В следующем помещении столбом стоял дым, но был он каким-то необычным: сладким, не вызывающим кашля. Скорее всего, там курили "запрет" – слабый наркотик. У стены сидели двое парней: они закатывались в неестественно веселом смехе и тыкали друг в друга пальцами.

А в последней комнате лежали тела. Не мертвые, конечно, эти тела были, а живые, но упившиеся (или обкурившиеся) до такой степени, что иного применения им не находилось. С того места, на котором Колымага сидел, было видно три тела, но не исключено, что их было больше. О телах никто не заботился, если не считать того, что укладывали их на бок, чтобы во сне не захлебнулись от рвоты.

"Да это же блатхата! – подумал Колымага восторженно. – Глубокое дно жизни и низ в ней падения. Но это мне  будет полезно для познания сути и накопления литературного опыта!"

– Любить хочешь? –  спросили у него.

– В каком смысле? – Он растерялся.

– В прямом. На бабу полезешь?

– Хочется кого-нибудь порвать, хочется куда-нибудь любить, – ответил Колымага строкой из любимой группы "Агаты Кристи".

Вряд ли присутствовавшие здесь слышали шедевры Глеба Самойлова, но смысл оказался понятен.

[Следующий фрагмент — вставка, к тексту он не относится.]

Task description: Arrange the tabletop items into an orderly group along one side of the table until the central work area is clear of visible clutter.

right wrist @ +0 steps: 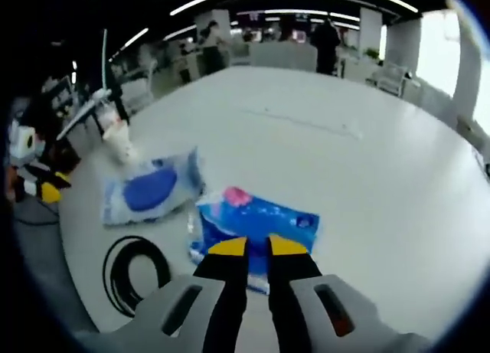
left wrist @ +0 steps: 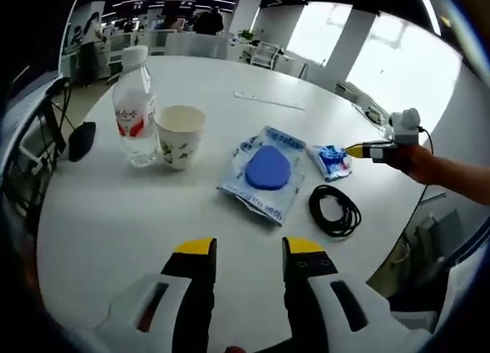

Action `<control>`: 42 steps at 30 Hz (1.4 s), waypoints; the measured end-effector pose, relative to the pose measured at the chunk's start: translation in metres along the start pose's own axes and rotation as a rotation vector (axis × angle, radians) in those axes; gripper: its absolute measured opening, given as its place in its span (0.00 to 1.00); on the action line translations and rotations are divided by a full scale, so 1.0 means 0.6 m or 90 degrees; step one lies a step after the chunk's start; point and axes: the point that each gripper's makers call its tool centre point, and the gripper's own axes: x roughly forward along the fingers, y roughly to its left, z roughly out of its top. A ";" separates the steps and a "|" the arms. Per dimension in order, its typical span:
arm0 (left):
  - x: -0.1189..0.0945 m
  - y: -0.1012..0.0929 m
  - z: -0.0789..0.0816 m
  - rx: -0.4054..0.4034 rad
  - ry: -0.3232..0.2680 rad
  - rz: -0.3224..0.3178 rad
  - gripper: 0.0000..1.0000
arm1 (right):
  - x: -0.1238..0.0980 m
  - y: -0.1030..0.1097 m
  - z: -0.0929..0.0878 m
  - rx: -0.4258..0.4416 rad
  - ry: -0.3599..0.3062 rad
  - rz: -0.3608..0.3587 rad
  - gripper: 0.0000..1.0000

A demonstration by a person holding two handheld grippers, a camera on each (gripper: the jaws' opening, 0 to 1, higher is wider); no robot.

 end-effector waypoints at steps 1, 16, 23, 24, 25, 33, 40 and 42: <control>0.004 0.000 0.000 0.000 0.002 -0.001 0.33 | 0.001 0.003 0.002 -0.002 0.000 0.002 0.07; 0.032 -0.010 -0.001 -0.054 -0.005 0.017 0.32 | 0.023 0.033 0.030 -0.020 0.001 0.036 0.08; 0.050 -0.017 -0.010 -0.099 -0.006 0.029 0.33 | 0.035 0.058 0.045 -0.012 -0.001 0.062 0.10; 0.054 -0.020 -0.011 -0.107 -0.006 0.026 0.33 | 0.040 0.064 0.046 -0.015 0.002 0.069 0.11; 0.058 -0.022 -0.012 -0.112 -0.006 0.026 0.33 | 0.042 0.067 0.047 -0.015 0.002 0.071 0.11; 0.075 -0.034 -0.012 -0.139 -0.012 0.032 0.32 | 0.062 0.086 0.051 -0.019 0.012 0.091 0.12; 0.081 -0.025 -0.013 -0.169 -0.020 0.042 0.30 | 0.070 0.092 0.053 -0.024 0.019 0.101 0.13; 0.086 -0.023 -0.015 -0.181 -0.018 0.042 0.29 | 0.076 0.094 0.052 -0.027 0.025 0.104 0.14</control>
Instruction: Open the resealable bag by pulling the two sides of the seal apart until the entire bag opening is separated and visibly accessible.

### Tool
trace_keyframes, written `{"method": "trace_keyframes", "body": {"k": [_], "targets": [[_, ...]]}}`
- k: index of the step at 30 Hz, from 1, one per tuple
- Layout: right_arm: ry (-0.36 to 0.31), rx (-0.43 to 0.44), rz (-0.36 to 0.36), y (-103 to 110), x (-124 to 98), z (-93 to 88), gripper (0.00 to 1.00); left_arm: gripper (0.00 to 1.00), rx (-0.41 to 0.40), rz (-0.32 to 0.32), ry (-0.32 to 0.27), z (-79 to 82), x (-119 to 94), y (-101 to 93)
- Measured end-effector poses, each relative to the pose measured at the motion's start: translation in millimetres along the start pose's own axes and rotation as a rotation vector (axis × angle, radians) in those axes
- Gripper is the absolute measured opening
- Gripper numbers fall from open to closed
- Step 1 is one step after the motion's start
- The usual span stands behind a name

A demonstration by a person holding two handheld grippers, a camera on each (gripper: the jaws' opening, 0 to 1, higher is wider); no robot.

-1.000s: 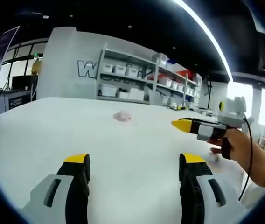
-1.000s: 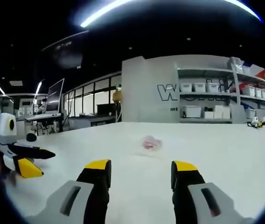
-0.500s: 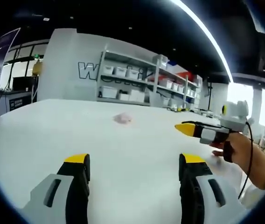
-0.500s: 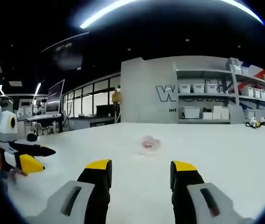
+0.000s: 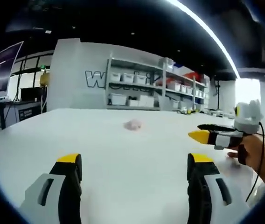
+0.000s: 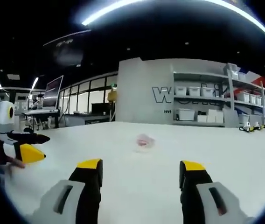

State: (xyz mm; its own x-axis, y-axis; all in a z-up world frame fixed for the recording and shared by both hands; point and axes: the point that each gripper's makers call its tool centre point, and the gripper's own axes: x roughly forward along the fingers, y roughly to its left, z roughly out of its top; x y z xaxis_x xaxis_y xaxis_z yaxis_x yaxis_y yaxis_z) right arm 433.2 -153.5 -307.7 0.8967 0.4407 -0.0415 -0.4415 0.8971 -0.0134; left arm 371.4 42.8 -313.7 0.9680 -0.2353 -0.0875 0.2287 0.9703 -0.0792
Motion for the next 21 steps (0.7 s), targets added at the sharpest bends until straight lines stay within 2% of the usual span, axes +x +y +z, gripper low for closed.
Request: {"method": "trace_keyframes", "body": {"k": [3, 5, 7, 9, 14, 21], "targets": [[0.006, 0.025, -0.042, -7, 1, -1.6, 1.0, 1.0, 0.008, 0.027, -0.001, 0.4, 0, 5.0], [0.004, 0.019, -0.059, -10, -1, -1.3, 0.99, 1.0, 0.025, 0.064, 0.0, 0.7, -1, 11.4], [0.007, 0.026, -0.064, -12, -1, -1.9, 1.0, 1.0, 0.034, 0.088, -0.023, 5.4, -2, 15.9], [0.018, 0.033, -0.059, -11, -1, -3.6, 1.0, 1.0, 0.033, 0.091, -0.03, 8.2, -3, 17.3], [0.023, 0.013, -0.049, -8, 0, -0.6, 1.0, 1.0, 0.034, 0.089, -0.003, 3.3, -2, 14.4], [0.052, 0.009, -0.06, -11, -1, -6.6, 1.0, 1.0, 0.039, 0.077, 0.025, -2.0, -1, 10.4]]}}
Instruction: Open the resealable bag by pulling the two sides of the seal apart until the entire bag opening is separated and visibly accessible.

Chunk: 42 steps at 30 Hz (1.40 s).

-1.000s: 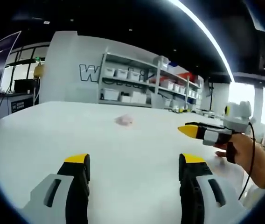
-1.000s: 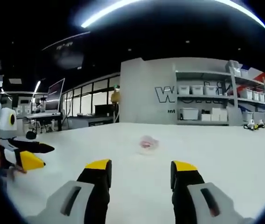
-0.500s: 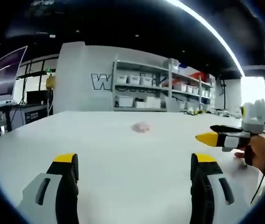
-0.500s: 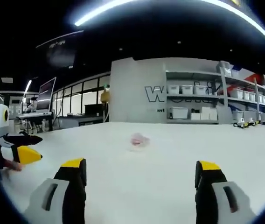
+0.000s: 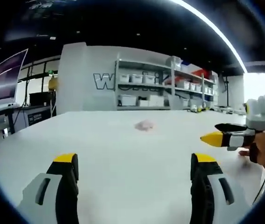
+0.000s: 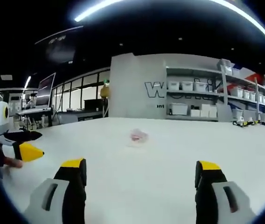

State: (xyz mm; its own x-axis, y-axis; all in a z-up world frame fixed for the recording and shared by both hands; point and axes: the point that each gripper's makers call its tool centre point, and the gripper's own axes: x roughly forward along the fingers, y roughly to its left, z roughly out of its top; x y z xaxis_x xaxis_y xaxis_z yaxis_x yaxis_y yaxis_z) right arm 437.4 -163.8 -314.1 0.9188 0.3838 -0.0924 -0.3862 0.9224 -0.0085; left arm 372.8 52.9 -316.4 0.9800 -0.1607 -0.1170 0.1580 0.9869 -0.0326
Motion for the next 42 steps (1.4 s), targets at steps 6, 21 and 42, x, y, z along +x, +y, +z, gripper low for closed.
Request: {"method": "trace_keyframes", "body": {"k": [6, 21, 42], "targets": [[0.0, -0.012, 0.002, 1.0, 0.2, -0.3, 0.99, 1.0, 0.004, -0.006, 0.006, -1.4, 0.6, -0.8], [-0.016, 0.013, 0.004, 0.8, -1.7, 0.0, 0.97, 1.0, -0.011, -0.017, 0.011, -3.4, 2.5, -2.3], [-0.015, 0.018, 0.0, 1.6, -4.6, -0.2, 0.95, 1.0, -0.026, -0.024, 0.005, -2.2, 3.1, -1.3]]}}
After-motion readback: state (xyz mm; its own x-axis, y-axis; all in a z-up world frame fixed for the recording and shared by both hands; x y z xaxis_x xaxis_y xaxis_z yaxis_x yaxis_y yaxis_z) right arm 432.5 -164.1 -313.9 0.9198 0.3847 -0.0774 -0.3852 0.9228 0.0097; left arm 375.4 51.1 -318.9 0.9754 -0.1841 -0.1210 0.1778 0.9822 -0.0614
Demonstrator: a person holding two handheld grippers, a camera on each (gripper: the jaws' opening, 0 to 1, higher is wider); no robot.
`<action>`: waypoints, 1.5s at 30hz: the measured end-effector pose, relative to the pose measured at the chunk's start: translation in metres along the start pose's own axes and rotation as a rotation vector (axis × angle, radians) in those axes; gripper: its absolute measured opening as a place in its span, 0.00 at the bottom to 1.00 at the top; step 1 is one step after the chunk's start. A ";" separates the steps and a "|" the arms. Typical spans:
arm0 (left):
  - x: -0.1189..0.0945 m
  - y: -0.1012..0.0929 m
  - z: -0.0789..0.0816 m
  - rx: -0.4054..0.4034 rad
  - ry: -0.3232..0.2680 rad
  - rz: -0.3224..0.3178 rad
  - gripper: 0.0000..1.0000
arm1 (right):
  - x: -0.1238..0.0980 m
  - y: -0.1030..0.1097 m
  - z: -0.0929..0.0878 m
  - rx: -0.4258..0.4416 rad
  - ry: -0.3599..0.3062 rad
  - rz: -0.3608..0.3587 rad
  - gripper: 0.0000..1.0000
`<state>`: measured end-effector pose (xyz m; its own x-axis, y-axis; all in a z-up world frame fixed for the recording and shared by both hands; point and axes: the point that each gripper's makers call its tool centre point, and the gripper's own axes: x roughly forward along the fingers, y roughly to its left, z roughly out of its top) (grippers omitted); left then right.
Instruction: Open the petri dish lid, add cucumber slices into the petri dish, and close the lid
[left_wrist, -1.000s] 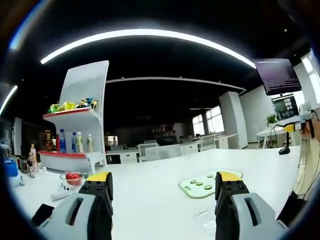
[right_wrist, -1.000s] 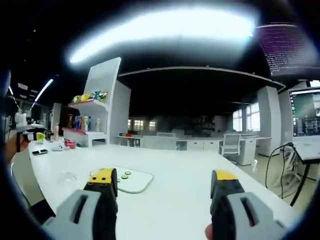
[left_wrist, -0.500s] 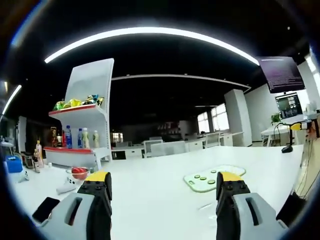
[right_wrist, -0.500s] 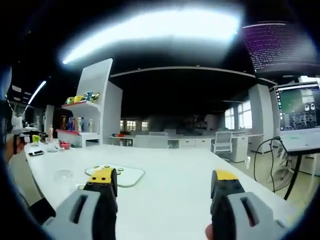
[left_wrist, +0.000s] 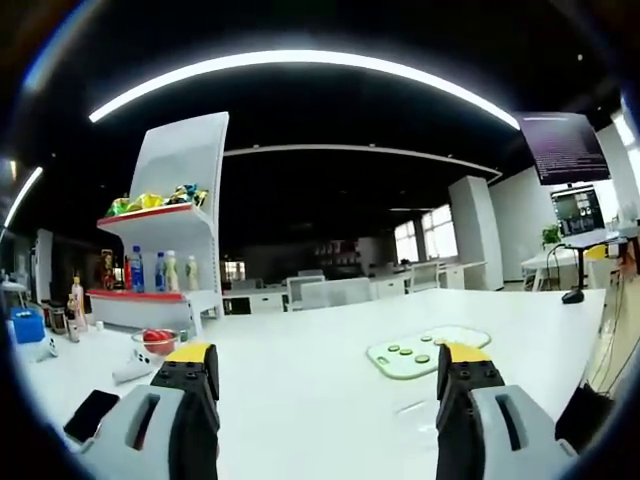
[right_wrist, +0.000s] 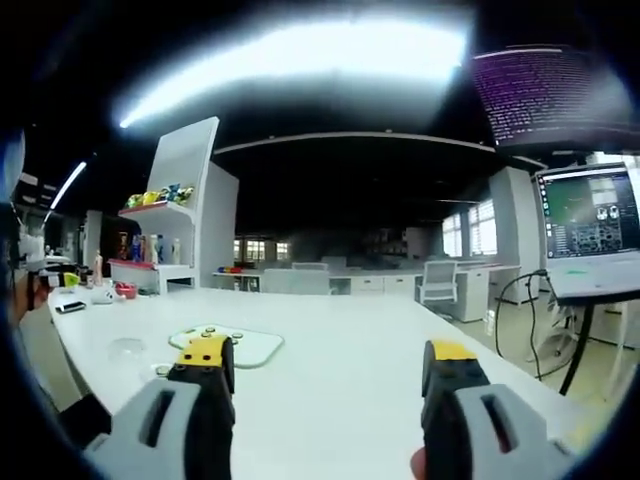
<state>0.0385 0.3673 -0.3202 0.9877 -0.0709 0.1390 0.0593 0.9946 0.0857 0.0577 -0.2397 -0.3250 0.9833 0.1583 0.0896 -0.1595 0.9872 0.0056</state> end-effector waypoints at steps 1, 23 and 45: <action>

– Дерзни! – ему указали дорогу на ложе.

Однако тут же выяснилось, что к девицам допускают лишь тех мужиков, которые залпом выпьют  стакан самогона. Не слабый, причем, стакан – в народе его называют "малиновским", вмещающем двести грамм, если налито по ободок. Для эрекции – это здесь называлось. Тех, кто не вытягивал, обратно усаживали за стол – догоняться. Если же кто-то по ходу "шёл в отруб", то его оттаскивали в дальнюю комнату и укладывали в компанию к телам.

Колымага усомнился, но слабины не показал. Ему налили. Он поднял и неуверенно взял в другую руку огурчик.

О!

Как он вытянул, не вполне понятно. Если бы кто-то загодя предположил, что это ему по силам – не поверил бы. Но дело было сделано и путь на ложе наслаждений открыт.

Он подошел и, пошатываясь, остановился у края.

– Какой сладенький! – сказала молодка,  лежавшая ближе. Потом  протянула  руки и стала стягивать с него штаны.

"Это фасон моряков. Пуговицы расположены по сторонам, впереди ничего нет – в схожем стиле шьются комбинезоны", – он не смог этого сказать, потому что не ворочался язык.

Очнулся Колымага, дрожа от холода. Он лежал раздетым, вперемешку с другими телами. Впритык к его лицу громоздилась большая рыхлая женская задница. Смотреть на нее было не радостно. Не сладостно. Что-то иное хотелось  увидеть, пробуждаясь ото сна.

Свет в комнатах горел до сих пор. Все спали. Многослойный как туман, разливался храп. Колымага слез с кровати и в разбросанной вокруг одежде стал разыскивать свою. От холода он не то, что дрожал – его колотило. "Почему нет одеял? Также окоченеть можно", – подумалось суматошно.

Одеваясь, он заметил темные пятна на теле и, приглядевшись, с досадой подвел черту:

– Наклеили засосов, подлянки!

Голова болела ужасно, раскалываясь. При каждом движении в затылок словно бы ударял молоточек. В жгучем к себе презрении, Колымага задержал взор на ложе, пытаясь что-то вспомнить. Поимел ли он кого-то? Неведомо, ведь память была стерта начисто.

Мятые деньги, которые удалось найти в карманах, он оставил на столе –  постояльцам на похмелье. Всё-таки, он стремился быть порядочным, хотя на этот раз испытание выпало суровое.

Уходя, Колымага старался как можно меньше производить шума, чтобы никого не разбудить.